§ **Work to be completed**
Using the listing below, set down exactly the lines from the one that contains "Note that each" through the one that contains "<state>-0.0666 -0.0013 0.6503", with no pictures.

§ **Provided data**
------------------------------------------------------------

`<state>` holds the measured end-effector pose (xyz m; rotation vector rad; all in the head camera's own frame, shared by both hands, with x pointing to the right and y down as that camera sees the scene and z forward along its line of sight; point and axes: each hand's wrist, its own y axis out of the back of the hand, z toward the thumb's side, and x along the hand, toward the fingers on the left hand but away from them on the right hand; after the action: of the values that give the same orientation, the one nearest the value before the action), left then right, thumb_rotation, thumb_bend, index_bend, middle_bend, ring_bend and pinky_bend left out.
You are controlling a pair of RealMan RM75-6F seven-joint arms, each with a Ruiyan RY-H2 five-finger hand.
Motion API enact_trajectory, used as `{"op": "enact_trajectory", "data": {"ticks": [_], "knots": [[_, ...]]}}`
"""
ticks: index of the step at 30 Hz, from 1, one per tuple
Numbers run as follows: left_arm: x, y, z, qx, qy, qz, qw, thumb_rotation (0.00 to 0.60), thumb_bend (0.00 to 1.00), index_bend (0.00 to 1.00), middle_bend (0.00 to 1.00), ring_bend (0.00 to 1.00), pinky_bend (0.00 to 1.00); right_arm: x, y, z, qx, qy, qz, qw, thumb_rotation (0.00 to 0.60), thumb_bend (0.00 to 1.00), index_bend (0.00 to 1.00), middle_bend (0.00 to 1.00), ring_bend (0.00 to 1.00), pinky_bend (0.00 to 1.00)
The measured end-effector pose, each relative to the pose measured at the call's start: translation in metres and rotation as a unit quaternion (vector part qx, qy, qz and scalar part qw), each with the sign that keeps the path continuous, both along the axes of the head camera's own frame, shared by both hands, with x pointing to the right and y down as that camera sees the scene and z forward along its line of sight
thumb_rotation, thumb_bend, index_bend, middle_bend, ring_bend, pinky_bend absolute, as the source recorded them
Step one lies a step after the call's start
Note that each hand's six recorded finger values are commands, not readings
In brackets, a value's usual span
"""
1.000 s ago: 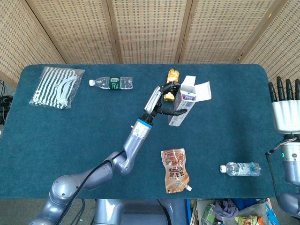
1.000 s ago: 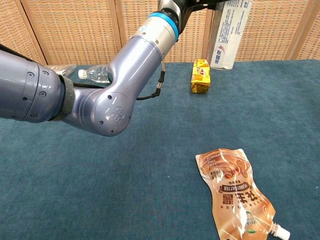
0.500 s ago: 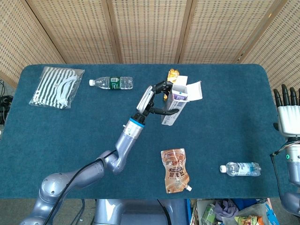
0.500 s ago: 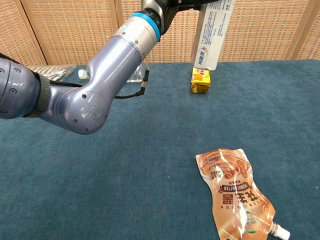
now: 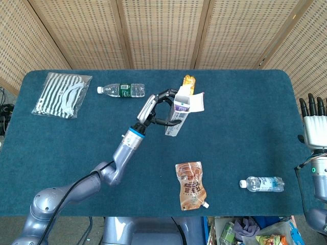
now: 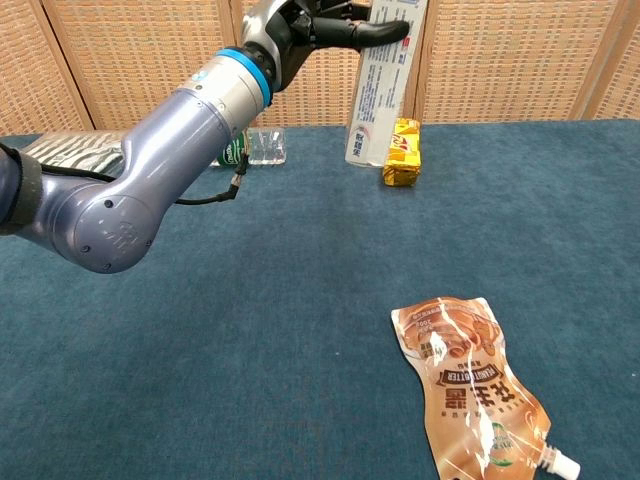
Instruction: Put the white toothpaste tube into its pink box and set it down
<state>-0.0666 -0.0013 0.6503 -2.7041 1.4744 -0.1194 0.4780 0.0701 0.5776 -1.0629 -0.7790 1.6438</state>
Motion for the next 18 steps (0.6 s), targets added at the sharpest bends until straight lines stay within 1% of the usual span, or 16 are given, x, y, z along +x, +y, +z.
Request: {"op": "enact_trajectory", "data": {"ticks": [4,9,11,14,18], "knots": [[-0.01,0.003,0.01,0.023,-0.048,0.021,0.9984,0.6,0.23,0.46,0.3,0.31,0.44,0.001,0.0,0.003,-0.002,-0.002,0.001,1.0,0.6,0.0,0.0,0.0,0.03,0.0],[-0.03,0.006,0.025,0.053,-0.113,0.043,0.9912,0.6,0.23,0.38,0.22,0.22,0.37,0.002,0.001,0.009,-0.007,-0.004,0.005,1.0,0.6,0.0,0.0,0.0,0.03,0.0],[-0.037,0.009,0.033,0.059,-0.141,0.057,0.9866,0.6,0.23,0.37,0.21,0.22,0.36,0.002,0.001,0.011,-0.009,-0.005,0.005,0.9999,0.6,0.0,0.0,0.0,0.03,0.0],[-0.046,0.015,0.046,0.067,-0.183,0.084,0.9772,0.6,0.23,0.37,0.21,0.22,0.36,0.003,0.001,0.014,-0.012,-0.005,0.006,0.9999,0.6,0.0,0.0,0.0,0.03,0.0],[-0.06,0.024,0.063,0.074,-0.238,0.12,0.9609,0.6,0.23,0.35,0.2,0.19,0.34,0.003,0.001,0.019,-0.015,-0.009,0.008,0.9998,0.6,0.0,0.0,0.0,0.03,0.0]]}}
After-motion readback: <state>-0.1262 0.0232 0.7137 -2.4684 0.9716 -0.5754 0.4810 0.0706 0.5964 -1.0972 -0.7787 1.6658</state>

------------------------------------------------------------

§ **The completed task**
Note that each hand's six recorded finger values are commands, not readings
In brackets, a value's usual span
"""
1.000 s ago: 
1.000 s ago: 
0.500 s ago: 
0.500 s ago: 
now: 
now: 
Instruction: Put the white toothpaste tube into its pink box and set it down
<state>-0.0666 -0.0013 0.6503 -2.7041 1.4744 -0.1194 0.4780 0.0701 0.5776 -1.0629 -0.7790 1.6438</state>

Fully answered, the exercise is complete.